Not since Vietnam has the United States sat down with an enemy it was fighting on the battlefield and negotiated an exit from war. That long-standing policy might end this year if a carefully choreographed diplomatic dance takes U.S. and Afghan officials to a negotiating table with the Taliban.
As Reuters Washington correspondent Missy Ryan explains, President Obama’s peace gambit has the potential to be a significant development for U.S. foreign policy. But it turns out it is a policy borne out of necessity: two years ago, the Pentagon thought the Taliban could be defeated militarily, and today, it’s all too clear they aren’t going away.
There are many hurdles and not insignificant push back here at home to overcome. And Obama may want to don a helmet for the incoming fire… from Capitol Hill. As soon as he notifies Congress of plans to move Taliban detainees from Guantanamo to get the ball rolling, he is sure to face a torrent of attacks.

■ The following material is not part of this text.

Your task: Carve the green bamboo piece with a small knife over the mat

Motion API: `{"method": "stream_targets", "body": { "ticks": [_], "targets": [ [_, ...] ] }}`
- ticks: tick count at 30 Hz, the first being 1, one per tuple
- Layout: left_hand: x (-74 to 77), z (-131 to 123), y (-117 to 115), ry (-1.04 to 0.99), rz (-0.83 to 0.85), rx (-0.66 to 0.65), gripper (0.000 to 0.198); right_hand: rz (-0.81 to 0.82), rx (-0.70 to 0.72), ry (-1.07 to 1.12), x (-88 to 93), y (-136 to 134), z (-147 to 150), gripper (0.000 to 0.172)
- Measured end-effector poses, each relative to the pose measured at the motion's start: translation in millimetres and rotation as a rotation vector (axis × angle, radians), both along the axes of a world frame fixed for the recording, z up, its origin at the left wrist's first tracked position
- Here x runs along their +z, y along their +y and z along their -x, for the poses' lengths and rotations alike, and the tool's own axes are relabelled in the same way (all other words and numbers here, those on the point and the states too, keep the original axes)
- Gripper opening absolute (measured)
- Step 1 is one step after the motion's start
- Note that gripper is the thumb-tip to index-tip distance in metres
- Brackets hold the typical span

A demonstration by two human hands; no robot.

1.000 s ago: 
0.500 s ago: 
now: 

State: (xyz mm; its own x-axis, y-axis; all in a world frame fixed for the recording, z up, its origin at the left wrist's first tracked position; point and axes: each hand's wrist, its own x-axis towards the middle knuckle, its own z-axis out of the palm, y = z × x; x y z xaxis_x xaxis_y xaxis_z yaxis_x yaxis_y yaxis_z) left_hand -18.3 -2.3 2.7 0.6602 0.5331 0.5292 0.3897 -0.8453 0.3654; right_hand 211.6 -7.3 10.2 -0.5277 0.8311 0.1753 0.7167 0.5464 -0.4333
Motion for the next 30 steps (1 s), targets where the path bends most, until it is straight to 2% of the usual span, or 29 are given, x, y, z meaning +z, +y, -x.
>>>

If the idea of talking with a fundamentalist group known for its brutality and repression is just too hard to conceive, consider this: it could have well happened a decade ago and possibly ended the war in Afghanistan.
As a former U.N. official and advocate of peace talks told Ryan: “When people start to add up cost of war in Afghanistan over the last decade, they will ask how on earth the new Afghan leadership and U.S. officials failed to take advantage of these early overtures by the Taliban.”